» TASK DESCRIPTION
Please give again, word for word, the lines that lie between the start of the listing below and the line with "Given the image provided below, your", both included.
*** Opening of DATA RECORDS ***
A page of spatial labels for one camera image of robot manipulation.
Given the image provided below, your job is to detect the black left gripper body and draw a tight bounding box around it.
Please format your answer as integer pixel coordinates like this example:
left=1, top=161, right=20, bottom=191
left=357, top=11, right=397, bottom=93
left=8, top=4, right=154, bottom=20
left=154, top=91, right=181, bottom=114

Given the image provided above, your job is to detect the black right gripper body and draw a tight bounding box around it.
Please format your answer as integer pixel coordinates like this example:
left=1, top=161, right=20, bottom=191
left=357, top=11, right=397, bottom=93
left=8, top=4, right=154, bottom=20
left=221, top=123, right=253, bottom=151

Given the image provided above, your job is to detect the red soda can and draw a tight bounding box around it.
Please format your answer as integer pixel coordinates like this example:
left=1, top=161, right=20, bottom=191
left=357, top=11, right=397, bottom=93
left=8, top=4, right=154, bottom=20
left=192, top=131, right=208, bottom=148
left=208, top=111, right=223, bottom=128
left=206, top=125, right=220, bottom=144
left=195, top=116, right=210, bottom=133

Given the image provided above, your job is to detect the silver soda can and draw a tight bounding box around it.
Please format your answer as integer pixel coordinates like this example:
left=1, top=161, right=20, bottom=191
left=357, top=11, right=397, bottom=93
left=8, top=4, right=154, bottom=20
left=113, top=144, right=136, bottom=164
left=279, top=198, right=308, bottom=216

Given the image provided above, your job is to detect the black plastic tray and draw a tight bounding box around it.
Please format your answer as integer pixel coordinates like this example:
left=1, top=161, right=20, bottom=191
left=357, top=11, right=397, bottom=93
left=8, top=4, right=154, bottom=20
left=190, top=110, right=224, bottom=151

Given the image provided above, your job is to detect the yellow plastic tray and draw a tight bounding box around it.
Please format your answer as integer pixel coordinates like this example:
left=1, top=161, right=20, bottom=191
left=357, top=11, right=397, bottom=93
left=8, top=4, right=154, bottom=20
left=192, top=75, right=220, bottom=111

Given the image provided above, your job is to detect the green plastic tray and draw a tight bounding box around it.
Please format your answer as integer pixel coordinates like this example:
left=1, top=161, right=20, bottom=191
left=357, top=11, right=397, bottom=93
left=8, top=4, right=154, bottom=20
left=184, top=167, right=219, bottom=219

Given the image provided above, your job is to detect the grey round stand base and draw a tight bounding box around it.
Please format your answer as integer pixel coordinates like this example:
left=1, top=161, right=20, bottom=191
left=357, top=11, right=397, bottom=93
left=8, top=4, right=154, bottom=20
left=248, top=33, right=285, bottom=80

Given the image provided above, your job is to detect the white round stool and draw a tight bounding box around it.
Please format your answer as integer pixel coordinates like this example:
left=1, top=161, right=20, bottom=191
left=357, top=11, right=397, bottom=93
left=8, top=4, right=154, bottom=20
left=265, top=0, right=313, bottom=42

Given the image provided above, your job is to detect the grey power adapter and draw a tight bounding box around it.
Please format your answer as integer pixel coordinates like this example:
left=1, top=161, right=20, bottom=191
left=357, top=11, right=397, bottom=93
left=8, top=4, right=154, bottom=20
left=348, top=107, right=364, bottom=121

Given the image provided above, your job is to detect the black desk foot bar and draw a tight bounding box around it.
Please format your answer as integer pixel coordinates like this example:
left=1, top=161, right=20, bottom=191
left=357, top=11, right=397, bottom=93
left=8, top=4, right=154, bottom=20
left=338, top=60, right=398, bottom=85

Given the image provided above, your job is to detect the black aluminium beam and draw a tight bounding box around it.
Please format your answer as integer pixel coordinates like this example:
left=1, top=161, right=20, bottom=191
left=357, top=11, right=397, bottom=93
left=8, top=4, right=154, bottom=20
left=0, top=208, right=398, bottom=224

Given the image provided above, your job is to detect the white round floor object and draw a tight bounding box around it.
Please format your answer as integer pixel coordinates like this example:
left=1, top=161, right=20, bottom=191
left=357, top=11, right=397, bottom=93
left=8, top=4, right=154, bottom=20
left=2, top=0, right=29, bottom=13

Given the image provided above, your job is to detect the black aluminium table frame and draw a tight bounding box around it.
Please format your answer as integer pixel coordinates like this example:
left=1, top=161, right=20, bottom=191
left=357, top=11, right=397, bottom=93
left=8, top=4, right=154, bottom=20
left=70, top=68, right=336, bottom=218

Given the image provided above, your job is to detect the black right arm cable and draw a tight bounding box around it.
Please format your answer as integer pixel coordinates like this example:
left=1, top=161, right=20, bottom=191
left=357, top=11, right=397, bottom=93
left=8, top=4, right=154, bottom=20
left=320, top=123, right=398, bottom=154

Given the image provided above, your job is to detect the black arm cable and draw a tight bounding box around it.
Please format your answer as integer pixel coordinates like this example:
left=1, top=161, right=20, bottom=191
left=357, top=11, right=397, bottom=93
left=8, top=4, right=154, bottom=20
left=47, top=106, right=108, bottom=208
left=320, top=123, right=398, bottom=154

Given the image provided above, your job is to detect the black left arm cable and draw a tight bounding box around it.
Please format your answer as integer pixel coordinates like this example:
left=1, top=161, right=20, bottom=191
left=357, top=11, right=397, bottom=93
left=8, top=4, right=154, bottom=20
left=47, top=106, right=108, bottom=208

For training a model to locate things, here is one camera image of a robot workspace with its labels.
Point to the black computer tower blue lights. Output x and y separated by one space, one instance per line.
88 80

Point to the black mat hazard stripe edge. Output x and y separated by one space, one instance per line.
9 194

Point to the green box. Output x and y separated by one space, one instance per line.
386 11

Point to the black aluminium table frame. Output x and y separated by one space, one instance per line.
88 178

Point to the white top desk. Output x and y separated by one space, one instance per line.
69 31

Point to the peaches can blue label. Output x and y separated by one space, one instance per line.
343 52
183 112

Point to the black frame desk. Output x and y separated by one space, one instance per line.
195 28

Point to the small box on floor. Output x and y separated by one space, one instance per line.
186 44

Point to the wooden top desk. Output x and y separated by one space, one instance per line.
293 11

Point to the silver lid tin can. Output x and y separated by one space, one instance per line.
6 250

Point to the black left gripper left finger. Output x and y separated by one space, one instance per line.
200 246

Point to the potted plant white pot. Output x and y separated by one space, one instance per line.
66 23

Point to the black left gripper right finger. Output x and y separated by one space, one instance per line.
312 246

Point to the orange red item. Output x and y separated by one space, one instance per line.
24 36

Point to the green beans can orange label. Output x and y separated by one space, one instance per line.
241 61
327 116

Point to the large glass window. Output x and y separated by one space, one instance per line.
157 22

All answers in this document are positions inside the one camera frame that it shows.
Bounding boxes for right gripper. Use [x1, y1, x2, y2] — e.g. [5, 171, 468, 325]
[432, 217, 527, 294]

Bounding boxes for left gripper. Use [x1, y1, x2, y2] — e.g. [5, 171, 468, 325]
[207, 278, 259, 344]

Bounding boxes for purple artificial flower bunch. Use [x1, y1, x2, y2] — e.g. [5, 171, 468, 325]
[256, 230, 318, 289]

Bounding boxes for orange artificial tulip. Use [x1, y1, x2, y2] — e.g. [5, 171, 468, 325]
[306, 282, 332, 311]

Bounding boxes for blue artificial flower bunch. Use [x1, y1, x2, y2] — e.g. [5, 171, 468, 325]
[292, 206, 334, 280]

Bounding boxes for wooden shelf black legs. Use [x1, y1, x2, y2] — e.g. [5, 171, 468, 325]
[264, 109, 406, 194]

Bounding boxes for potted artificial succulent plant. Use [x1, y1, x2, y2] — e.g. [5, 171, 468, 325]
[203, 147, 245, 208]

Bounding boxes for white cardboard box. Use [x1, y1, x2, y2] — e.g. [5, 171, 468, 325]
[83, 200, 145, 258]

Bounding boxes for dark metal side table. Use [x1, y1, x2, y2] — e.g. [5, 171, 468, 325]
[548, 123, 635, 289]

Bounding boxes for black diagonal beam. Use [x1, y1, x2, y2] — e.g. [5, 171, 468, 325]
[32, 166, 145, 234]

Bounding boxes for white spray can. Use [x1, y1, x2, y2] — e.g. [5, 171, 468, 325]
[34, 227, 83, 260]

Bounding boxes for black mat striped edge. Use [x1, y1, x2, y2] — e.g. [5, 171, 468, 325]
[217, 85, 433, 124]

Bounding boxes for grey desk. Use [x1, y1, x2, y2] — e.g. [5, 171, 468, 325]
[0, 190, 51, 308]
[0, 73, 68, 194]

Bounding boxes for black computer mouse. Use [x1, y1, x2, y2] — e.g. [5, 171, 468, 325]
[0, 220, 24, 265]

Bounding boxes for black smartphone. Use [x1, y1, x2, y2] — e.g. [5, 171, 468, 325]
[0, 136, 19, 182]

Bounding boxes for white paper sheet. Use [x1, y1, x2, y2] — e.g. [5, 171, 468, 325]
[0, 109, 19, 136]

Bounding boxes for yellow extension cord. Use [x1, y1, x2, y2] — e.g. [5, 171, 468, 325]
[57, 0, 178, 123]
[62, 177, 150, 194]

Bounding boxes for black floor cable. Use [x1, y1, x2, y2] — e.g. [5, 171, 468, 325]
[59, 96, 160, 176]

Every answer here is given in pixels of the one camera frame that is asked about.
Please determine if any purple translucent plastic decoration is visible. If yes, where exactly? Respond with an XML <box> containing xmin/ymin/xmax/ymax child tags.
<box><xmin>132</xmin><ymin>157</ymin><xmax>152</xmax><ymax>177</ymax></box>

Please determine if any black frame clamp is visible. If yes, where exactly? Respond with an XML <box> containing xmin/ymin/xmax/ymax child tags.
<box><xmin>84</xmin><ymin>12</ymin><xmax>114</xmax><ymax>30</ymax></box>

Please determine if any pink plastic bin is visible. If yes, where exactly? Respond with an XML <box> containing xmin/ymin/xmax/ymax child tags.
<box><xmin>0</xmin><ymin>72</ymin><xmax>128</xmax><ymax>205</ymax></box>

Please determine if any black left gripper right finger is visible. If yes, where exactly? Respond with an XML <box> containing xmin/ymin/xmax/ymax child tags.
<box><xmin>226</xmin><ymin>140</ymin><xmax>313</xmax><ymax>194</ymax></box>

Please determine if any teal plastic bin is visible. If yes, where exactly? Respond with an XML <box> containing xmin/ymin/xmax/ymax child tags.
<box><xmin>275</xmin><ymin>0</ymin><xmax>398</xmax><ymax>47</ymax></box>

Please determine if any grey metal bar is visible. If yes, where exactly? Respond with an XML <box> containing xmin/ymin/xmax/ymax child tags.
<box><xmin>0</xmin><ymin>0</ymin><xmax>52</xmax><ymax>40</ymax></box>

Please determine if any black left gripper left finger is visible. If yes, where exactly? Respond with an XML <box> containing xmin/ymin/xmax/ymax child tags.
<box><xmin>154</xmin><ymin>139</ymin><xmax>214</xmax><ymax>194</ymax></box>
*** Close of DATA RECORDS ***
» TASK SOLUTION
A page of spatial labels for one camera image of robot manipulation.
Given the image provided below, your job is to detect the black left gripper body and draw a tight bounding box around it.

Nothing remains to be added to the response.